Approximately 700 people outfitted with scrap armor, leather, and homemade machetes gathered in the scrubland to re-create a post-apocalyptic world for three days, beginning last Friday. Wasteland Weekend came complete with mock blood sports, grinding industrial music, plastic-and-cardboard shanties, and two (yes two!) 1973 Australian Ford Falcon XB GT “Interceptors” modeled after the cars in the first two Mad Max films.
The event is the brainchild of Mad Max fan Karol Bartoszynski, who after years of communicating with other fans of the film franchise on the internet organized a tanker-led highway cruise down Highway 101 in 2004 called Roadwar 101. The tricked-out convoy inspired similar events in Texas and Washington, and it eventually moved into the Southern California desert.
“That’s really where a Mad Max event belongs,” Bartoszynski, a former surgical technician and aspiring costume designer, told Wired.com. “People just really want to go out there and live it. You know, eat the dog food and everything.”
And while one vendor did have cans of Dinki-Di (the dog food from the movie) for sale among the handmade knives and other weapons, there were plenty of barbecues and decent liquor to be found.

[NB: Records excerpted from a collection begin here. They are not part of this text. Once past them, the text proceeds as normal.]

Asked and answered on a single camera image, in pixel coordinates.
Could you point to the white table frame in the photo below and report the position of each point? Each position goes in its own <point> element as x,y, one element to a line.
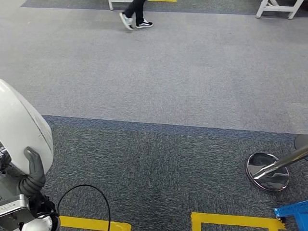
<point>278,8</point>

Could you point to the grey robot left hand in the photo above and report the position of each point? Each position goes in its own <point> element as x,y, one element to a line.
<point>35,172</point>

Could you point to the black stanchion post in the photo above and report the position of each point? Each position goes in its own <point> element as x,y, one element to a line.
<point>302,143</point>

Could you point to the blue metal shelf rack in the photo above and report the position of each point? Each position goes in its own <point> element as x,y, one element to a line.
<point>296,213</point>

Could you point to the person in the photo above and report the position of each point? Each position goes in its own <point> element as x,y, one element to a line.
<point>137,8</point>

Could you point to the white curved car body part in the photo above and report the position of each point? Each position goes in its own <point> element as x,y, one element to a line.
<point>21,127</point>

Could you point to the chrome stanchion post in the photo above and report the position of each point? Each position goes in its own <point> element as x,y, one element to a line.
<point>266,178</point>

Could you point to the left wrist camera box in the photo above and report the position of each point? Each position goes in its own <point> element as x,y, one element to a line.
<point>14,213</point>

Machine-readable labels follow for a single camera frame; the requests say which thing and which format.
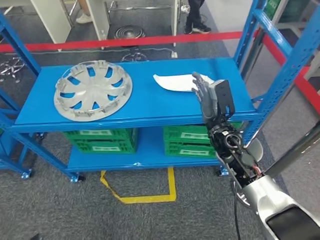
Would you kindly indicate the white plastic car part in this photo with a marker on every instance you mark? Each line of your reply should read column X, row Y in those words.
column 172, row 82

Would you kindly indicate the chrome round base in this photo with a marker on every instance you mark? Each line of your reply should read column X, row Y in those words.
column 256, row 150

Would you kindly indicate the white desk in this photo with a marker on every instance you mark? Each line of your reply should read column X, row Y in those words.
column 98, row 16
column 50, row 20

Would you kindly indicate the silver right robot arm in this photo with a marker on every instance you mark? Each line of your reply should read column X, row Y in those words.
column 269, row 198

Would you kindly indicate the red barrier belt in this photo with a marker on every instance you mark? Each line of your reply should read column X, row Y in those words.
column 124, row 42
column 307, row 89

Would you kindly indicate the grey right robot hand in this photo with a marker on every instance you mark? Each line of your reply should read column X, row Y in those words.
column 207, row 99

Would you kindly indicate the person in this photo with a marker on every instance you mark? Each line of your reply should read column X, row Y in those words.
column 84, row 18
column 193, row 13

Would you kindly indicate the grey metal bar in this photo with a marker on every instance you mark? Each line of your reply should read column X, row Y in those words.
column 295, row 151

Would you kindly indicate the silver wheel hubcap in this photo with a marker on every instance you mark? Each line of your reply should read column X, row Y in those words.
column 92, row 89

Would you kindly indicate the clear water bottle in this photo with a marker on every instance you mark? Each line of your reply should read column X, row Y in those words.
column 103, row 36

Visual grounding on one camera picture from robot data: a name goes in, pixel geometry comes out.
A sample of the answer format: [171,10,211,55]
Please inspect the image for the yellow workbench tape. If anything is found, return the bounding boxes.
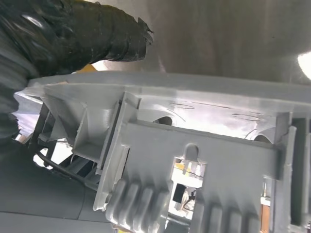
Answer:
[76,64,98,73]

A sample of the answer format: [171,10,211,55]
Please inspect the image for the steel workbench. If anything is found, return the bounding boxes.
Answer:
[92,0,311,85]

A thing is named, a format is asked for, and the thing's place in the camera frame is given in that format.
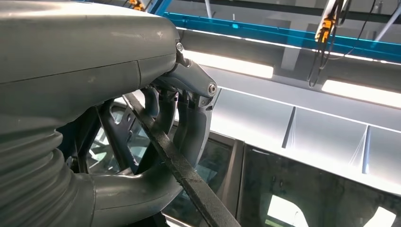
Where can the bright ceiling light panel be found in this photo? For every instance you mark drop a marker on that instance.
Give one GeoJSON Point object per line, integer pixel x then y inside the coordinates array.
{"type": "Point", "coordinates": [231, 64]}
{"type": "Point", "coordinates": [363, 92]}

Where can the blue steel shelf rack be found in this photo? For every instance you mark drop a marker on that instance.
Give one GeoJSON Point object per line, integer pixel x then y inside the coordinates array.
{"type": "Point", "coordinates": [282, 34]}

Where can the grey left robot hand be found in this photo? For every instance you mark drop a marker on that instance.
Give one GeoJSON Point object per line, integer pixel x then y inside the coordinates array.
{"type": "Point", "coordinates": [78, 40]}

The various events went pretty smoothly as well — no one got killed in the mini-Thunderdome, or had their fingers cut off at the metal boomerang toss contest. In fact, whether wielding pole arms and fake shotguns, or dressed in rags like the “feral kid,” everyone was as friendly as could be.
“Apocalyptic stuff can be pretty depressing – we’ve chosen to just have the fun apocalypse,” said co-organizer Jared (who prefers to not have his last name given for professional reasons). “We say, ‘It’s The Road Warrior, not The Road.’ No one wants to spend three days in a Cormac McCarthy novel.”
In the end though — despite the machine-gun-equipped dune buggies — it was about community.
“You come out here to a gathering that celebrates the end of civilization as we know it, and yet you come away from it having worked with people that you’d share a trench with; some of the coolest people in the world,” said Adam Chilson, the lead set designer for the event. “It makes you think that maybe there is still some hope for humanity.”